WHAT NEEDS TO BE DONE:
Reproduce the records below exactly, but only between the lines holding "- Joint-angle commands" and "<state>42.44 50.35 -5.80", inclusive.

RECORD EXTRACTS Block Start

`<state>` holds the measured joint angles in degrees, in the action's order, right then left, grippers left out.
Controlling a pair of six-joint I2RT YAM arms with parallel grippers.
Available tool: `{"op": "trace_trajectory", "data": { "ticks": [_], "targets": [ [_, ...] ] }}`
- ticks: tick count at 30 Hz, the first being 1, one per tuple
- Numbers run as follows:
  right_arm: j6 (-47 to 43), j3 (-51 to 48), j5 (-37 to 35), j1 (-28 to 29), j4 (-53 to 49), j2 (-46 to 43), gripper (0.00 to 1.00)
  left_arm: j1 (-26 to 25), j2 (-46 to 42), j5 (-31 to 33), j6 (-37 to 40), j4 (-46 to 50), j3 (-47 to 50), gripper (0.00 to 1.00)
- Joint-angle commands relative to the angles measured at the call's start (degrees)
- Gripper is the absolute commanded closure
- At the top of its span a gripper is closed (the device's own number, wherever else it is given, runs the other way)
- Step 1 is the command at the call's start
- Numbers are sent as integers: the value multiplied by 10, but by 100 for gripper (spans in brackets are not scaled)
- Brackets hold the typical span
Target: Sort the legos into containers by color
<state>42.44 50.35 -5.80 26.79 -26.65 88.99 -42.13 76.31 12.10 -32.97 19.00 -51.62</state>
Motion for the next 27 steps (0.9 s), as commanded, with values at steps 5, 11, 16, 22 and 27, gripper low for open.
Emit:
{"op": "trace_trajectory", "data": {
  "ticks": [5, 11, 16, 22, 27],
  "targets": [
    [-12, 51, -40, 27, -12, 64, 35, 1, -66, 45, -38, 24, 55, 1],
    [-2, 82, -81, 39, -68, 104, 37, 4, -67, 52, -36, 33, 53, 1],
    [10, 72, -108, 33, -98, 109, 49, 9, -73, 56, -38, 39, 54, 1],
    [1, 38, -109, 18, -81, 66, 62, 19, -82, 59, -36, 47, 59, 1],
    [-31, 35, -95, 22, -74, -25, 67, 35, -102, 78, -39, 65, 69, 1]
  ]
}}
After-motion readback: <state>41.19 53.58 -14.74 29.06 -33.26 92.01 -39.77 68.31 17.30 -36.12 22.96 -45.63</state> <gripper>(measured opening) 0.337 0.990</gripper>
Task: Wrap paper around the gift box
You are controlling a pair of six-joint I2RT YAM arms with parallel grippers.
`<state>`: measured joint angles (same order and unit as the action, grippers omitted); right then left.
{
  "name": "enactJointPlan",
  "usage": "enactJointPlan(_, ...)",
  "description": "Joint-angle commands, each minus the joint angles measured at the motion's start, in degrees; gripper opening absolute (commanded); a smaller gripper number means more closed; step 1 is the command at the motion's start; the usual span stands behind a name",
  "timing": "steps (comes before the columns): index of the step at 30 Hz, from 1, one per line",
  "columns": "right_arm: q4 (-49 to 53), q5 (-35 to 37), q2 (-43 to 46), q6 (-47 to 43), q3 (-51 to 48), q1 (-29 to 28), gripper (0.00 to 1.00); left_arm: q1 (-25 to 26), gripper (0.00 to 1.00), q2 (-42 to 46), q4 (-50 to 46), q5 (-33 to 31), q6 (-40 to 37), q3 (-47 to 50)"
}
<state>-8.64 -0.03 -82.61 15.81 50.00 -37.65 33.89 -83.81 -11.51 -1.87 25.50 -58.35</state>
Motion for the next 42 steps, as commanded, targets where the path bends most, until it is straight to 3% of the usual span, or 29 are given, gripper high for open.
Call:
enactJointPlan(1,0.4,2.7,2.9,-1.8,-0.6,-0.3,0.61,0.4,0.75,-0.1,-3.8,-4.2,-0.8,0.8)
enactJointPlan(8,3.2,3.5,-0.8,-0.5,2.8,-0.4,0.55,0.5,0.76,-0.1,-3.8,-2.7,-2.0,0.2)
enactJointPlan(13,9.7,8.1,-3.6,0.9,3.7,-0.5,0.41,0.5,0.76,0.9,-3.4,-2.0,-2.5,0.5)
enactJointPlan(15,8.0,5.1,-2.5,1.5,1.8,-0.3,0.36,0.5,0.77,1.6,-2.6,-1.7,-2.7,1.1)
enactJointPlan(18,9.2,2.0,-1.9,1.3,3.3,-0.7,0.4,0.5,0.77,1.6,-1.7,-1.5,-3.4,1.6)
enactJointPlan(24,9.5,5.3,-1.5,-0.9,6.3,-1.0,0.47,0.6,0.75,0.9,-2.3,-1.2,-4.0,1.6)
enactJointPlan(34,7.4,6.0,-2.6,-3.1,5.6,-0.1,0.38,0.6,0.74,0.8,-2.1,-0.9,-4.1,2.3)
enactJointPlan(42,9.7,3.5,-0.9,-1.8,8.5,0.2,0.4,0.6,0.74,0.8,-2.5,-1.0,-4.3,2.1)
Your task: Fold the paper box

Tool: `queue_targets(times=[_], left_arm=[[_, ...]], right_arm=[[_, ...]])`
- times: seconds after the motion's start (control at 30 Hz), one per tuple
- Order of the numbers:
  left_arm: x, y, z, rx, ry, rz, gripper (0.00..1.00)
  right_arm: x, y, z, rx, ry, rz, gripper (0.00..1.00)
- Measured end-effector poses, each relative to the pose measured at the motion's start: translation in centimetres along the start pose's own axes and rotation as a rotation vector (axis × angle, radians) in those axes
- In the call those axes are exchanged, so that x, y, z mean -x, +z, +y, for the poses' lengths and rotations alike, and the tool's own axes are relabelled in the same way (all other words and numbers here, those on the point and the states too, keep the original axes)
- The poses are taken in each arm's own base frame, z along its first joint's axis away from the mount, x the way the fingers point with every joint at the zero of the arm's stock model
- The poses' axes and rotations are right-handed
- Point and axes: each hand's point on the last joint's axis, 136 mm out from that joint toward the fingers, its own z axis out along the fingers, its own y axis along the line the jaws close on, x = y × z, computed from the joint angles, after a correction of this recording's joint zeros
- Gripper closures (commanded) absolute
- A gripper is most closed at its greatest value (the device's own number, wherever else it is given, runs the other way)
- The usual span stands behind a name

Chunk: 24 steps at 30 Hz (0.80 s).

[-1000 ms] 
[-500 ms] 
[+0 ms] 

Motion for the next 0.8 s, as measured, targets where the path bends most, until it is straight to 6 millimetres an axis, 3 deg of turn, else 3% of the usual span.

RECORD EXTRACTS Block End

COMPLETED EXERCISE:
- Joint-angle commands relative to the angles measured at the call's start (degrees)
- Gripper is the absolute commanded closure
- At the top of its span a gripper is closed (the device's own number, wherever else it is given, runs the other way)
- Step 1 is the command at the call's start
- Numbers are sent as integers: the value multiplied by 10, but by 100 for gripper (spans in brackets are not scaled)
- Brackets hold the typical span
Target: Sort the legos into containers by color
<state>42.44 50.35 -5.80 26.79 -26.65 88.99 -42.13 76.31 12.10 -32.97 19.00 -51.62</state>

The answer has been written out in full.